[Records contained in a dataset]
______

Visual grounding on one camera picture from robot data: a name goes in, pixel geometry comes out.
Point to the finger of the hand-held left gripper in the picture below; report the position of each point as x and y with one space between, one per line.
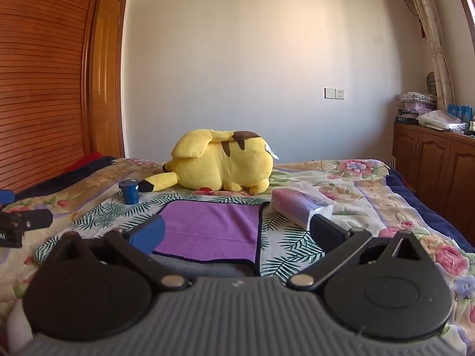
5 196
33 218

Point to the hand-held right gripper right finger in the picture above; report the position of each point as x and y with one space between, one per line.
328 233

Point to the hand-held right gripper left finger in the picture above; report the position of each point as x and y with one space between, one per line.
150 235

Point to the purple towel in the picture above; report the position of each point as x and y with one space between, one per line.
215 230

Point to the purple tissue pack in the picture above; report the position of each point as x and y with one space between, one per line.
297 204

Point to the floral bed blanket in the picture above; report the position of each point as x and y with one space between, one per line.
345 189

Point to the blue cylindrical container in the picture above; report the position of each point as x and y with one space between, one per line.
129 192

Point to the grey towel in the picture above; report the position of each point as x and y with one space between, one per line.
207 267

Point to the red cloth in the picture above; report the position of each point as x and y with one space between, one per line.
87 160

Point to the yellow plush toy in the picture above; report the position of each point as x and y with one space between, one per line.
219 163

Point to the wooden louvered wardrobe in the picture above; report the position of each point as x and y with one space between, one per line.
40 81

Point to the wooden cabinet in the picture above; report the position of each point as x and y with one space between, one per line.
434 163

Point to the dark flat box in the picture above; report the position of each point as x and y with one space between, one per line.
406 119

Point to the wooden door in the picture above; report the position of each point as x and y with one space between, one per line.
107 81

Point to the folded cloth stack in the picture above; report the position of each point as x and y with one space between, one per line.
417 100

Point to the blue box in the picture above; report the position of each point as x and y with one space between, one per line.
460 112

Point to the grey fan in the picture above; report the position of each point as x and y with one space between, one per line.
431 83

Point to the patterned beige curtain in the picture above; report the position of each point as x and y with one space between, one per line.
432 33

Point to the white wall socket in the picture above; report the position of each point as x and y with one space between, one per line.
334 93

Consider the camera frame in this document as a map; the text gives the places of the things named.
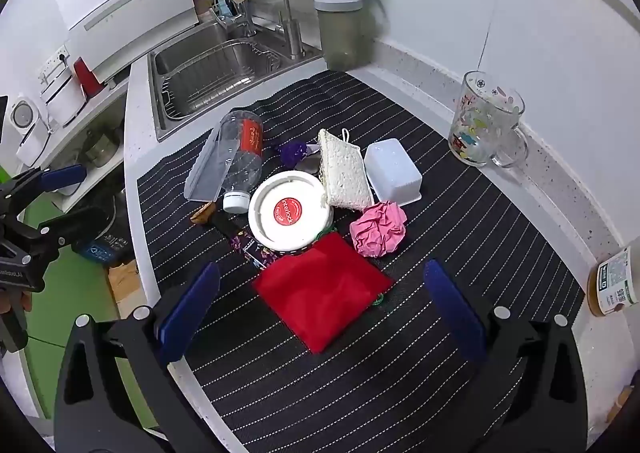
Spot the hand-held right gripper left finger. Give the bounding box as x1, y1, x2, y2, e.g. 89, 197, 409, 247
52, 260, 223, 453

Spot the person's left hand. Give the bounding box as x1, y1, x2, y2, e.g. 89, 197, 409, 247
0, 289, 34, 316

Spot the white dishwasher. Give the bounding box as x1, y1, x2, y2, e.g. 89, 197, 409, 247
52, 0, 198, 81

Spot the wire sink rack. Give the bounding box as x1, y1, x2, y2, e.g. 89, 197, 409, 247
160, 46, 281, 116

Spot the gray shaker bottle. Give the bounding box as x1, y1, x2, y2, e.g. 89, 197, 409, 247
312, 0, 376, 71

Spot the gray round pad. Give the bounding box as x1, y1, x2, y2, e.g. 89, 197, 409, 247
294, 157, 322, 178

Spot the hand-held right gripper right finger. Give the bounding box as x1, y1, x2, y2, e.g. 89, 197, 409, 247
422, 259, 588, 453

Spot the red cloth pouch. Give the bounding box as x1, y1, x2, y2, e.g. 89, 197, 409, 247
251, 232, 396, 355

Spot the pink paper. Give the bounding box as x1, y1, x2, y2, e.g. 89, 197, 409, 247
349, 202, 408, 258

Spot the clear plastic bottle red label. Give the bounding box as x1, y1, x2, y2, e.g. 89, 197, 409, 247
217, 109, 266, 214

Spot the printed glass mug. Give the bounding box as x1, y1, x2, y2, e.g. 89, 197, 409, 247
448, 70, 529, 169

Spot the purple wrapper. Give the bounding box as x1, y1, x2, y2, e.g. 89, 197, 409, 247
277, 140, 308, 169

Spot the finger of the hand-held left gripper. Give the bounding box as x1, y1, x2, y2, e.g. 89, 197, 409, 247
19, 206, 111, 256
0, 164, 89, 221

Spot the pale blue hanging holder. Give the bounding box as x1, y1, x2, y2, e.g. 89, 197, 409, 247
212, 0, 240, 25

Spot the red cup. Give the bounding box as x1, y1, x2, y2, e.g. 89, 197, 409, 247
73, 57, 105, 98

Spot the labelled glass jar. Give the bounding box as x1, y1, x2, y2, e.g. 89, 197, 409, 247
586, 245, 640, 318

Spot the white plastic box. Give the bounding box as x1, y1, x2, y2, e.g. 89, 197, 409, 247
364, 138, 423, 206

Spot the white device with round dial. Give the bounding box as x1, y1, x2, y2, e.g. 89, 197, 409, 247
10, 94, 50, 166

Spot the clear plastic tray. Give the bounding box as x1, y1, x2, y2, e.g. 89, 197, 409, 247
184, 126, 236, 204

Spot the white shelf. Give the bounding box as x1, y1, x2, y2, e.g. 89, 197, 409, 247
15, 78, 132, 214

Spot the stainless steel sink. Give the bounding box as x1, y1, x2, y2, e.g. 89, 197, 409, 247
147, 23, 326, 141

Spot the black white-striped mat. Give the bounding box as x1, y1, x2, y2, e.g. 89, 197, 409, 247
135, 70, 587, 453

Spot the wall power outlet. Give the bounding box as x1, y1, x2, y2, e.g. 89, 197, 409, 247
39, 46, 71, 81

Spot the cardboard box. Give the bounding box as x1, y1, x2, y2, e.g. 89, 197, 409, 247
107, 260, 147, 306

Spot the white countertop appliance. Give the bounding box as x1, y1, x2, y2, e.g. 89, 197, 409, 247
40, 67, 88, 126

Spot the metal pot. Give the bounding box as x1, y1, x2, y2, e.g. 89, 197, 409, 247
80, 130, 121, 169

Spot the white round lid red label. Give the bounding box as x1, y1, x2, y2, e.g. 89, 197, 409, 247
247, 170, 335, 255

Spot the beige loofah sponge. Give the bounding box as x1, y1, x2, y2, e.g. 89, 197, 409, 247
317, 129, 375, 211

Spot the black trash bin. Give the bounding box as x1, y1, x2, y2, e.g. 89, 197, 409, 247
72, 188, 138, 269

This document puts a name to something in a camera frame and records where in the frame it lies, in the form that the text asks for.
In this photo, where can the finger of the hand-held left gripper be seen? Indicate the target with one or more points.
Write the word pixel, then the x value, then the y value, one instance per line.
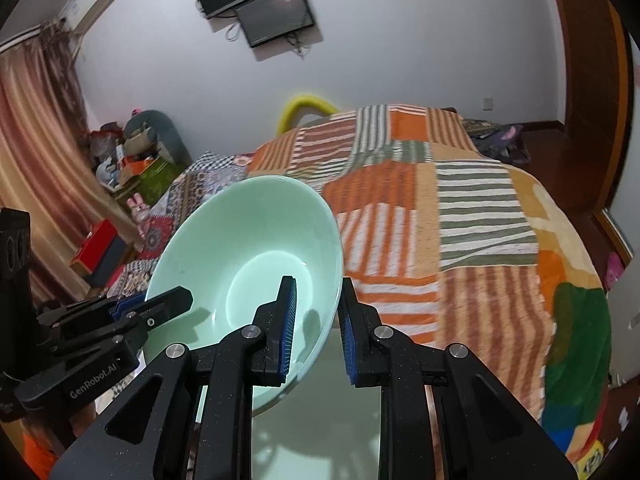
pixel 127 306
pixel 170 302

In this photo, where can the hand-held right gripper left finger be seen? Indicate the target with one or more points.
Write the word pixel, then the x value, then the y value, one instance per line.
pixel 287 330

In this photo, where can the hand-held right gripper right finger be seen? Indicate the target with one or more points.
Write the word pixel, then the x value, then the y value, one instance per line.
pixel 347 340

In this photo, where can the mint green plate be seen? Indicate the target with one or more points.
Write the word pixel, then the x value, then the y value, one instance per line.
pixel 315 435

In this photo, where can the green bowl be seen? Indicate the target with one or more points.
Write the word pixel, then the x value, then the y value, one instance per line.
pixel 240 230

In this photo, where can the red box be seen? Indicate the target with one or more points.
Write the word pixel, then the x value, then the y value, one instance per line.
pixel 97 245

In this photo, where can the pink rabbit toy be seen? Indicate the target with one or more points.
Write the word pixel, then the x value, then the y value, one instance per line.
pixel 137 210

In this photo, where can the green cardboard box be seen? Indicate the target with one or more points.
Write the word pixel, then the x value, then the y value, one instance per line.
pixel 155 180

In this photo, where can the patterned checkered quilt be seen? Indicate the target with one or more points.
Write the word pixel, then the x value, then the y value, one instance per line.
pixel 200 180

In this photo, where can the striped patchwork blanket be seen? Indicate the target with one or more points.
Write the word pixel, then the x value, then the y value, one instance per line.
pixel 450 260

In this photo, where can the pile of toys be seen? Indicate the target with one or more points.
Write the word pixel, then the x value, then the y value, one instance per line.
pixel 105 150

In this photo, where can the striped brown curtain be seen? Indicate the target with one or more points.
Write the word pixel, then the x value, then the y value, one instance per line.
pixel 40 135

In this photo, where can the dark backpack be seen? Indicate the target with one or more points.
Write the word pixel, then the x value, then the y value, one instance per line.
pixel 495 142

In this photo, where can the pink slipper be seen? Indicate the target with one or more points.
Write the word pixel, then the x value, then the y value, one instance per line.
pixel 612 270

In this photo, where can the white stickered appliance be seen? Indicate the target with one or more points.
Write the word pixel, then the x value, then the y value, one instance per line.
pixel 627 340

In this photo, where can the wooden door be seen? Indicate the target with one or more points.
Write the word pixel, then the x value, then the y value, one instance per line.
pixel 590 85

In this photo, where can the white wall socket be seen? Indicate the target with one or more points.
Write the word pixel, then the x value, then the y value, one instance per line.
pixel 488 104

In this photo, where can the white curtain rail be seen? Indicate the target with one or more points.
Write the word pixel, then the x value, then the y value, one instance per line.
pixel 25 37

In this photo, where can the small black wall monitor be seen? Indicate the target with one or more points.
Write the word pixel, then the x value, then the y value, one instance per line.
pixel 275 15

______

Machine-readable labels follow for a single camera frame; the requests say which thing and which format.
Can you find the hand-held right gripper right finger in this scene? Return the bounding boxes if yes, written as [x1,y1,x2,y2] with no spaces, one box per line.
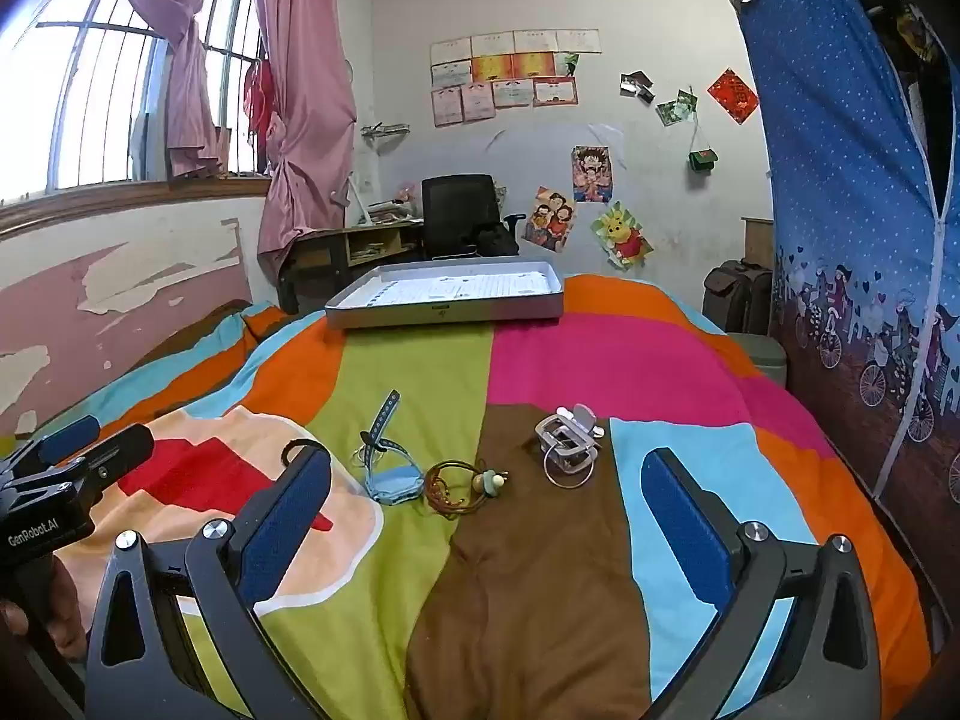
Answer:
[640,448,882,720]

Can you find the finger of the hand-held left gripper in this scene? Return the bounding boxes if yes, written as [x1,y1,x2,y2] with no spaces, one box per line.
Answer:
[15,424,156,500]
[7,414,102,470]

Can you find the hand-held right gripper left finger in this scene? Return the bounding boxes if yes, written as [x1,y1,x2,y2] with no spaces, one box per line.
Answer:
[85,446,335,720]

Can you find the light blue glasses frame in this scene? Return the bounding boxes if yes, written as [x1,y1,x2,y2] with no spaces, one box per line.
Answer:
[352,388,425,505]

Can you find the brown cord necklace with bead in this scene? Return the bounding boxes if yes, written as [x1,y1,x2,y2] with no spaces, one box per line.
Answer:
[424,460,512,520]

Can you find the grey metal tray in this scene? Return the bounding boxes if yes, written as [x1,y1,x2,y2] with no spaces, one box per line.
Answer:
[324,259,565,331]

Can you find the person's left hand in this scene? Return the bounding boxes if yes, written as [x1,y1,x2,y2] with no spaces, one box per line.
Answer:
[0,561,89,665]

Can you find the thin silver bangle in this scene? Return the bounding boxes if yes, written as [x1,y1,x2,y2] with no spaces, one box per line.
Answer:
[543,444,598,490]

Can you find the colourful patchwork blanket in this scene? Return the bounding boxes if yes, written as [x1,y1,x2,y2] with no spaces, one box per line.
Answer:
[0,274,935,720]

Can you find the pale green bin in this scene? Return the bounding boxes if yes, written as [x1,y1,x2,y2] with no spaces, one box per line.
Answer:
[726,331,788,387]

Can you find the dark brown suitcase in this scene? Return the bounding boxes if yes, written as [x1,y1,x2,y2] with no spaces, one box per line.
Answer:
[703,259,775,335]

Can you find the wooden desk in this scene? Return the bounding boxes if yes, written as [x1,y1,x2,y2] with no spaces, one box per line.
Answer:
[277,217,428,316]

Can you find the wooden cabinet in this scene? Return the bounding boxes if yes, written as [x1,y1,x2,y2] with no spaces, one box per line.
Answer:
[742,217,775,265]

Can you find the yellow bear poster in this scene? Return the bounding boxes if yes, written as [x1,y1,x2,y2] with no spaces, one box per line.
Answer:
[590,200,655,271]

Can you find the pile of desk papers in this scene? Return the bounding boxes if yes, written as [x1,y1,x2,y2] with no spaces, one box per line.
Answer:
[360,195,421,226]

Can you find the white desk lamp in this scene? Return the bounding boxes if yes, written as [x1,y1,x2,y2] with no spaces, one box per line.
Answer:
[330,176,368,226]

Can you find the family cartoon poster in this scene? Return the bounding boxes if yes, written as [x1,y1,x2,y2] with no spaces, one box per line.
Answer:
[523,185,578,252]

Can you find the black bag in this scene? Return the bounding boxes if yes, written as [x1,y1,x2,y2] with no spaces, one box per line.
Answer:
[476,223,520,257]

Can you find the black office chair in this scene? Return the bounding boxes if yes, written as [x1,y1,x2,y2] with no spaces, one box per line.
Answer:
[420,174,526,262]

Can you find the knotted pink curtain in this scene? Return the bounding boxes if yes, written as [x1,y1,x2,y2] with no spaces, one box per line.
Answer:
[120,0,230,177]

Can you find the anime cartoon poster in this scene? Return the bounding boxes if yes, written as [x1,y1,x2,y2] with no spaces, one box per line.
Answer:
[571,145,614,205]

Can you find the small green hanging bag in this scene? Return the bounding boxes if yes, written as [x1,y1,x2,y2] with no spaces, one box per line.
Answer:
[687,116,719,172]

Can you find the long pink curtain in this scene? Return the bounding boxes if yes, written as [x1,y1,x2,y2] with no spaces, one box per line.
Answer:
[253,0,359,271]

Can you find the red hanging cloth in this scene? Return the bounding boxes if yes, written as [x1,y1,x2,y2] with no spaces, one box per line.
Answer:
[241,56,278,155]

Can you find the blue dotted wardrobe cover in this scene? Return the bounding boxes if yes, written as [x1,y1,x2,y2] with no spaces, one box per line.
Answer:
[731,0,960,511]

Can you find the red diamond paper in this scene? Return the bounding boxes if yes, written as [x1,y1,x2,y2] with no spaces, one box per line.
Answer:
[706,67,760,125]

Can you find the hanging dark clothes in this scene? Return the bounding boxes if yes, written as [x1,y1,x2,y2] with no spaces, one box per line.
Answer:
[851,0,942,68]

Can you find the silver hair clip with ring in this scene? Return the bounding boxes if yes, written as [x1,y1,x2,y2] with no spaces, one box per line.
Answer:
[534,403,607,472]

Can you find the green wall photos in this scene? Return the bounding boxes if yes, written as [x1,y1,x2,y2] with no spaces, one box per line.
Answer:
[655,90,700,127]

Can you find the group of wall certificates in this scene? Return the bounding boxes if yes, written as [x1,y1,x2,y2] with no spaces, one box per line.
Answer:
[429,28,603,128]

______

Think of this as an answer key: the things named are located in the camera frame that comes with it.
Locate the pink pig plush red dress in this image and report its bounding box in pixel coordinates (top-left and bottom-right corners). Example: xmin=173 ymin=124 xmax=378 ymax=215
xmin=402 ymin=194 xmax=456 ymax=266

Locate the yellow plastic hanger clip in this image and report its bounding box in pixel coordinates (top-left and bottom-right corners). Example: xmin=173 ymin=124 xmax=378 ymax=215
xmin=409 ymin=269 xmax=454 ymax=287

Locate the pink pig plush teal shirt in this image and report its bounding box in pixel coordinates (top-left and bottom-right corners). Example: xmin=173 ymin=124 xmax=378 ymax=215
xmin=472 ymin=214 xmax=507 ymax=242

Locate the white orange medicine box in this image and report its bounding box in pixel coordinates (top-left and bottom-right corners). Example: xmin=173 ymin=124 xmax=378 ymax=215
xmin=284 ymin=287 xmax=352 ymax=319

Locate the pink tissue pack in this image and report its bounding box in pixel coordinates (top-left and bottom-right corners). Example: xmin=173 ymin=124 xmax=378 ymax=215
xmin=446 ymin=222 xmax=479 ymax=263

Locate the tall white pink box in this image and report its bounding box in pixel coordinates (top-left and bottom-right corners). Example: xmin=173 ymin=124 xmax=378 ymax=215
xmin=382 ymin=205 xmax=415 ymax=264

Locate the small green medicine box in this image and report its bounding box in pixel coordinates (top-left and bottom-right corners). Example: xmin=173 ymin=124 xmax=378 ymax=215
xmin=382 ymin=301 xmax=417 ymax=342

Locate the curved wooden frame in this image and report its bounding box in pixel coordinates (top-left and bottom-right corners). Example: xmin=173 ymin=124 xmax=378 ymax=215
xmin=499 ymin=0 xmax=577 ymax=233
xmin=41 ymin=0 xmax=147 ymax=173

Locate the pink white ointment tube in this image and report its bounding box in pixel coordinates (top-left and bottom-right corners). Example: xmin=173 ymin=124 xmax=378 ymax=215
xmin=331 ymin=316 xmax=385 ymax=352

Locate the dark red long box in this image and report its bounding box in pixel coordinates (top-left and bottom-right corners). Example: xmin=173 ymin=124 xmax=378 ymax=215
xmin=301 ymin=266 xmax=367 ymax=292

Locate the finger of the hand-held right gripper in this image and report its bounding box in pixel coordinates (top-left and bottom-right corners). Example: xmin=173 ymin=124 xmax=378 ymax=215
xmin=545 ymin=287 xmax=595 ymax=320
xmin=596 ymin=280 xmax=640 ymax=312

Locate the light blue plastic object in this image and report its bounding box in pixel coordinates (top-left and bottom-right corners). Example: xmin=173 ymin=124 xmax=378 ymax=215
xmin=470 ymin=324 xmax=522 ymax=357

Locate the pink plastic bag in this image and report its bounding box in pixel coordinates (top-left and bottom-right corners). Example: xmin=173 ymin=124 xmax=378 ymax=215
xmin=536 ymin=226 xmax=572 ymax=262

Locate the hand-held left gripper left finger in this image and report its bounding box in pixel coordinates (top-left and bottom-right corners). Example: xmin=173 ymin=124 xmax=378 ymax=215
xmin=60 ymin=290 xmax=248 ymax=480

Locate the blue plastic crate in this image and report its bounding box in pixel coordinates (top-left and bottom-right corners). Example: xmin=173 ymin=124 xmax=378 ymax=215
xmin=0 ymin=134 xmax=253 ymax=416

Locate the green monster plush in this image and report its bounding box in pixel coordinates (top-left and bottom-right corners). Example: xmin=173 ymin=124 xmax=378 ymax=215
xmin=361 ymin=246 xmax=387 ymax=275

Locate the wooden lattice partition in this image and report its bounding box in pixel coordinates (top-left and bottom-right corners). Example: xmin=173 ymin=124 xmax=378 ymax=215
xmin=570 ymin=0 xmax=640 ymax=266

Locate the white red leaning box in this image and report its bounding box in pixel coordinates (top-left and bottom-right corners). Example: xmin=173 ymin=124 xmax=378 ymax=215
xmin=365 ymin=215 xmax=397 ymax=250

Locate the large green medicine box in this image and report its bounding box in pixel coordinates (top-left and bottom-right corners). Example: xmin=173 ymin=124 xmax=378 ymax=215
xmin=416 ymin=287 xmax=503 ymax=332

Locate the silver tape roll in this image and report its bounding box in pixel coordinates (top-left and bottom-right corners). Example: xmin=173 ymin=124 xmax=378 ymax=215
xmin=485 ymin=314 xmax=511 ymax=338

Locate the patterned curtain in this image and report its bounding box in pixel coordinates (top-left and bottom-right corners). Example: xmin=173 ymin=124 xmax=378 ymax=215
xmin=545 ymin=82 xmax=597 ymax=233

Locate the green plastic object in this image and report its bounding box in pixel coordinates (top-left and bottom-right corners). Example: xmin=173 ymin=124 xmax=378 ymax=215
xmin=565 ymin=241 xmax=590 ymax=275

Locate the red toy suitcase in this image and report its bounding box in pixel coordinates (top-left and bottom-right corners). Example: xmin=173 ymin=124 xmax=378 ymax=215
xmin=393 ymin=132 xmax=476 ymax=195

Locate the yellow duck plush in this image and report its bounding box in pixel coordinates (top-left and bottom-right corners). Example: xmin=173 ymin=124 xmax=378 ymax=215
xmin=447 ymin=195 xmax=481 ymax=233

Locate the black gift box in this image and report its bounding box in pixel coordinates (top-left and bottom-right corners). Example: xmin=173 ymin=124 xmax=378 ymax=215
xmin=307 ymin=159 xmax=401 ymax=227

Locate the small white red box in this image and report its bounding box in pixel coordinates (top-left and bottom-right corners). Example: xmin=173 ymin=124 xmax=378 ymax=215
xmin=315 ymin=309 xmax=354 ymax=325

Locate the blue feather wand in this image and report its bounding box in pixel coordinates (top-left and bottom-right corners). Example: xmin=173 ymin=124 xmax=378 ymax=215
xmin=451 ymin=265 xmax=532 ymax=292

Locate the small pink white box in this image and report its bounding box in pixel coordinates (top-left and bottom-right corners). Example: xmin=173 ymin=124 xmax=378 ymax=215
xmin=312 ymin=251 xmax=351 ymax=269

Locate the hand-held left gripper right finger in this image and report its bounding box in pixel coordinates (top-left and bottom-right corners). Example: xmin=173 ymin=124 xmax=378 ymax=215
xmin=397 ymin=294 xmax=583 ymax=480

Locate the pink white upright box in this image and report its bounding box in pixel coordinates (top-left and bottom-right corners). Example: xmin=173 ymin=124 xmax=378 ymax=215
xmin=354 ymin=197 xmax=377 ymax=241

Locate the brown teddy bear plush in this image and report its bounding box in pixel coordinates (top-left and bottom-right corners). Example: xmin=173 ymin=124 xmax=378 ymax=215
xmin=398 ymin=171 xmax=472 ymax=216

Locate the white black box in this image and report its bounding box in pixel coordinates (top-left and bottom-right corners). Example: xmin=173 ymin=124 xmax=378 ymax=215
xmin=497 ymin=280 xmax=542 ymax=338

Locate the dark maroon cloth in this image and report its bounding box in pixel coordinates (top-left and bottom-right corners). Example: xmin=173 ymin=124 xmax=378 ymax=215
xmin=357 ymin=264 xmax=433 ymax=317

______

**What is expected:** Please tally the lines above that include the word "text" and answer with the number by itself.

**Task result:** 2